Trials to boost the number of healthy people prepared to donate one of their kidneys for transplant are being launched to ease the chronic shortage of organs.
Britain has far fewer living donors than other countries. Over the last 14 months there were 1,915 transplants, including 526 from live donors who were relatives, friends or in an established relationship with the recipient. But 6,000 patients remain on waiting lists and there are 19,000 patients in all on dialysis.
Living kidney donations have a 93% organ survival rate a year after transplant, against 87% for those who had a kidney from a donor who had died. At five years, there is an 84% success rate against 73%. Part of the problem of the shortage of living donors is thought to lie in the fact that patients are only invited to really focus on people they know who might be able to donate kidneys after they have been referred to specialist transplant units.

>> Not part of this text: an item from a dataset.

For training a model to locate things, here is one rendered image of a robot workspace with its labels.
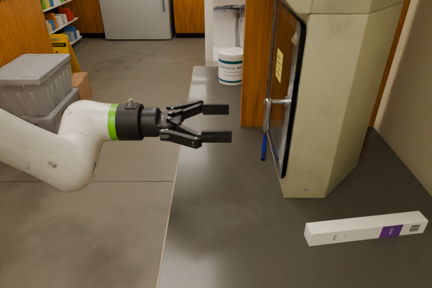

Now the emphasis is going to be on educating patients at dialysis units, as soon as they have been diagnosed with chronic renal failure, thus possibly allowing them to benefit from transplants far earlier than most do at present.
From next year, the law is being changed to allow people to donate their kidneys to strangers in an attempt to boost supply, although donors will still not be allowed to make financial profit. People can live very happily on one kidney. Some are born with only one and have perfectly healthy lives, and research by YouGov before the new government-backed campaign has suggested most people understand this.
However, only 44% of more than 2,114 people surveyed online would consider donating a kidney, with a big fear even among potential donors that the remaining kidney might be damaged in some way.
The initiative is to be tried out in units at the Royal Preston hospital, Lancashire, and New Cross hospital, Wolverhampton. The health minister, Rosie Winterton, said: "The number of patients requiring a transplant has increased dramatically over recent years. We really need to follow examples set in the US and in Scandanavian countries where living kidney donation accounts for up to 40% of all kidney transplants."
Sue Sutherland, chief executive of UK Transplant, the NHS body overseeing transplants, said: "Increasing the education of patients and their families and friends about living kidney as an option is an imperative if we are to increase the number of people who can benefit from a successful transplant."
Each patient on dialysis costs the NHS about £35,000 a year, while transplanting a kidney costs £20,000 in the first year and £46,000 over five years.